Automated DNA production opens
dna stem cell

Scientists in Edinburgh have opened the first fully automated DNA production facility in the UK.

The Edinburgh Genome Foundry will design, build and test large sections of DNA using robotic processes. Researchers at the facility are seeking to create and modify long strands of DNA that can be used to equip cells or organisms with new or improved functions.

The products that result could lead to advances such as programming stem cells for use in personalised medicines, developing bacteria that can detect disease in the gut or altering the DNA of biofuel crops to enable a higher yield. Housed at the University of Edinburgh’s School of Biological Sciences, the Foundry is primarily funded by the Research Councils UK’s Synthetic Biology for Growth Programme.

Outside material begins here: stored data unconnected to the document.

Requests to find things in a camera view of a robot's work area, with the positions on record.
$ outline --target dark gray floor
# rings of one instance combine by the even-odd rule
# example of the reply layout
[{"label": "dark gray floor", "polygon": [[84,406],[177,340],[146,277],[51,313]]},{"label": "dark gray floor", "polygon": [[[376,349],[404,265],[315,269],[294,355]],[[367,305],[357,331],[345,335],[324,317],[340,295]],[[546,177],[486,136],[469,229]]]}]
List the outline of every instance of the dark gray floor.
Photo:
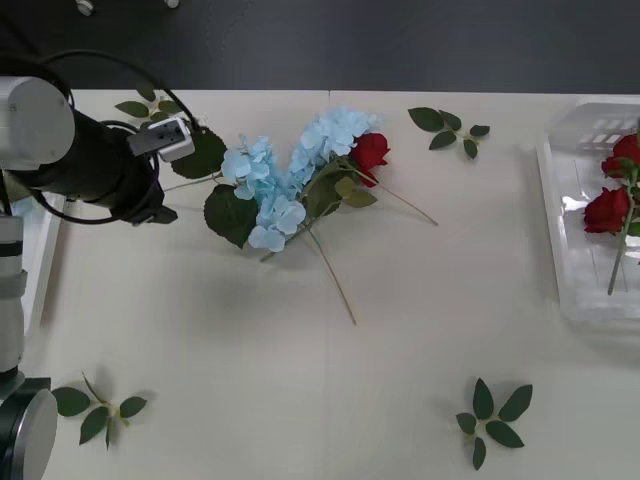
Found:
[{"label": "dark gray floor", "polygon": [[[94,2],[91,18],[74,0],[0,8],[47,53],[103,49],[174,88],[640,93],[638,1]],[[60,67],[75,88],[134,82],[93,61]]]}]

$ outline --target green leaf
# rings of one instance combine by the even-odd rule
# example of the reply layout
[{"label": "green leaf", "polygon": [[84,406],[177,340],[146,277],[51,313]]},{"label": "green leaf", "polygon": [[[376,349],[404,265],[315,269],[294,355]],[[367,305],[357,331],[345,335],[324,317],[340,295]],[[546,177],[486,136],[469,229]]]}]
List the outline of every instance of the green leaf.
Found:
[{"label": "green leaf", "polygon": [[169,114],[165,112],[156,112],[153,115],[151,115],[151,121],[154,123],[160,122],[162,120],[166,120],[167,118],[169,118]]},{"label": "green leaf", "polygon": [[504,404],[500,413],[498,413],[500,420],[504,422],[513,422],[520,418],[520,415],[526,412],[527,408],[529,408],[532,395],[533,385],[523,385],[522,387],[517,388],[509,400],[507,400],[507,403]]},{"label": "green leaf", "polygon": [[80,445],[87,443],[99,434],[107,426],[108,420],[109,409],[107,407],[98,407],[87,415],[80,427]]},{"label": "green leaf", "polygon": [[369,207],[376,203],[378,199],[365,190],[354,190],[349,198],[344,202],[353,208]]},{"label": "green leaf", "polygon": [[481,378],[476,382],[476,389],[473,393],[473,413],[478,420],[486,420],[493,415],[493,397],[487,384]]},{"label": "green leaf", "polygon": [[93,394],[94,397],[96,397],[96,400],[98,400],[100,403],[107,403],[93,389],[93,387],[89,383],[89,380],[87,380],[87,377],[84,376],[84,372],[82,372],[82,377],[84,378],[84,383],[87,384],[87,388],[89,389],[89,391]]},{"label": "green leaf", "polygon": [[160,103],[158,103],[158,108],[160,109],[161,112],[170,113],[170,114],[180,113],[182,111],[182,109],[178,106],[178,104],[173,100],[161,101]]},{"label": "green leaf", "polygon": [[467,139],[462,143],[464,144],[464,151],[467,152],[469,158],[476,158],[476,156],[478,155],[478,146],[476,145],[476,142]]},{"label": "green leaf", "polygon": [[448,145],[451,145],[456,141],[456,134],[453,132],[440,132],[438,135],[433,137],[431,140],[431,145],[429,145],[429,150],[438,150],[439,148],[444,148]]},{"label": "green leaf", "polygon": [[9,202],[17,202],[31,195],[29,190],[23,187],[10,173],[0,172],[0,175],[4,176],[4,186],[7,189],[7,195],[9,195]]},{"label": "green leaf", "polygon": [[227,147],[220,137],[207,127],[198,129],[191,135],[196,151],[191,155],[171,162],[171,168],[178,175],[195,180],[220,171]]},{"label": "green leaf", "polygon": [[485,458],[487,458],[487,446],[484,444],[484,440],[480,437],[476,437],[476,442],[473,448],[473,468],[475,468],[476,471],[480,470]]},{"label": "green leaf", "polygon": [[74,415],[78,415],[89,408],[89,405],[91,404],[89,396],[75,388],[60,387],[56,388],[51,393],[56,397],[56,402],[58,402],[58,413],[63,417],[73,417]]},{"label": "green leaf", "polygon": [[489,130],[491,130],[491,127],[486,125],[474,125],[471,127],[471,130],[469,130],[469,133],[474,137],[484,137],[489,133]]},{"label": "green leaf", "polygon": [[145,100],[148,100],[149,102],[156,101],[156,92],[153,91],[154,90],[153,85],[151,85],[150,83],[146,83],[146,82],[138,83],[136,85],[136,90],[138,91],[140,96]]},{"label": "green leaf", "polygon": [[107,422],[107,433],[104,437],[104,441],[107,444],[107,450],[109,450],[109,445],[111,445],[111,435],[113,433],[114,427],[115,427],[115,421],[113,420],[113,417],[111,417]]},{"label": "green leaf", "polygon": [[136,118],[147,118],[149,116],[149,108],[140,102],[122,102],[116,105],[116,108]]},{"label": "green leaf", "polygon": [[351,180],[351,178],[344,177],[340,179],[338,183],[336,183],[335,189],[338,195],[340,195],[344,199],[347,199],[351,196],[354,185],[355,183],[353,182],[353,180]]},{"label": "green leaf", "polygon": [[258,203],[240,200],[230,185],[217,185],[204,204],[204,219],[207,226],[238,248],[242,248],[256,226]]},{"label": "green leaf", "polygon": [[476,417],[474,417],[470,413],[459,413],[458,415],[456,415],[456,420],[458,420],[460,430],[462,430],[467,435],[473,435],[474,433],[476,433]]},{"label": "green leaf", "polygon": [[630,223],[627,235],[631,237],[640,237],[640,222]]},{"label": "green leaf", "polygon": [[500,445],[508,448],[522,448],[524,443],[513,429],[500,420],[494,420],[485,426],[487,433]]},{"label": "green leaf", "polygon": [[122,418],[131,418],[140,413],[147,401],[140,397],[127,398],[120,404],[120,416]]},{"label": "green leaf", "polygon": [[340,206],[342,197],[336,192],[336,184],[344,177],[345,172],[329,173],[316,181],[305,197],[306,210],[311,218],[318,218],[335,212]]},{"label": "green leaf", "polygon": [[440,115],[442,115],[442,119],[444,120],[444,123],[449,125],[449,128],[451,128],[451,130],[455,130],[457,132],[462,128],[462,121],[458,117],[456,117],[453,113],[440,110]]},{"label": "green leaf", "polygon": [[444,128],[444,120],[433,108],[418,107],[409,110],[411,120],[422,130],[427,132],[439,132]]}]

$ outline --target plastic tray
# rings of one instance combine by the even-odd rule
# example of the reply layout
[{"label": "plastic tray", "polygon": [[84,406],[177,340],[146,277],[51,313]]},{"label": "plastic tray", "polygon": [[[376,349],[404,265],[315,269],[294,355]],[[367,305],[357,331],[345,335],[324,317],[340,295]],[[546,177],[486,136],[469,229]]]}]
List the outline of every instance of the plastic tray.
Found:
[{"label": "plastic tray", "polygon": [[640,238],[627,238],[613,295],[607,286],[617,239],[584,231],[584,208],[605,179],[601,162],[621,136],[636,132],[640,99],[593,96],[552,119],[538,144],[538,164],[563,314],[575,322],[640,327]]}]

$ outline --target white table
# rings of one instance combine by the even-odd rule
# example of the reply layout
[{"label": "white table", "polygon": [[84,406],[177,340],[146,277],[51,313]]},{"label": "white table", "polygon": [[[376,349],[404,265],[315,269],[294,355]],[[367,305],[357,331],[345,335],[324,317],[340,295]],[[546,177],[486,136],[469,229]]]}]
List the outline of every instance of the white table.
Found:
[{"label": "white table", "polygon": [[[314,113],[377,112],[392,149],[380,177],[440,223],[393,198],[336,214],[318,235],[359,326],[304,242],[270,263],[210,232],[210,184],[167,194],[170,226],[65,225],[26,373],[54,386],[84,370],[116,401],[149,407],[105,451],[78,447],[61,419],[46,477],[91,479],[630,478],[640,466],[637,338],[570,328],[558,309],[533,150],[575,97],[455,93],[179,92],[227,145],[266,134],[288,157]],[[127,92],[78,92],[81,110]],[[430,152],[406,110],[491,126],[476,162]],[[170,168],[163,186],[183,183]],[[78,214],[91,214],[76,208]],[[501,404],[533,383],[515,424],[526,448],[488,440],[470,466],[454,415],[482,376]]]}]

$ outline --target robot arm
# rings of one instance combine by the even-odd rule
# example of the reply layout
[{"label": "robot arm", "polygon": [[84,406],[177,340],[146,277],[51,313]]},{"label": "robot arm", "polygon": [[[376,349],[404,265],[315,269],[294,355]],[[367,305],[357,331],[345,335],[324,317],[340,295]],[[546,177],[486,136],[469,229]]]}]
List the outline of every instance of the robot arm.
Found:
[{"label": "robot arm", "polygon": [[[0,76],[0,168],[65,220],[88,225],[176,220],[162,205],[158,158],[173,161],[195,151],[185,122],[172,117],[143,132],[120,122],[100,123],[76,111],[63,91],[42,77]],[[0,200],[2,190],[0,182]],[[69,217],[49,206],[43,192],[105,207],[111,215]],[[50,379],[25,379],[18,370],[24,345],[20,299],[27,279],[22,241],[22,219],[11,216],[7,203],[0,213],[0,480],[42,478],[57,426]]]}]

Jo Johnson, Minister of State for Universities, Science, Research and Innovation, said: “An even greater understanding of DNA, and the ability to construct and modify it, will lead to untold scientific discoveries that could save millions of lives around the world.”

Professor Susan Rosser, Co-Director of the Foundry, and Chair in Synthetic Biology at The University of Edinburgh, said: “The Edinburgh Genome Foundry will allow us to construct DNA on a large scale and will support synthetic biology in the UK. This will help us both interrogate how cells and organisms operate and realise the many economically important applications of synthetic biology.”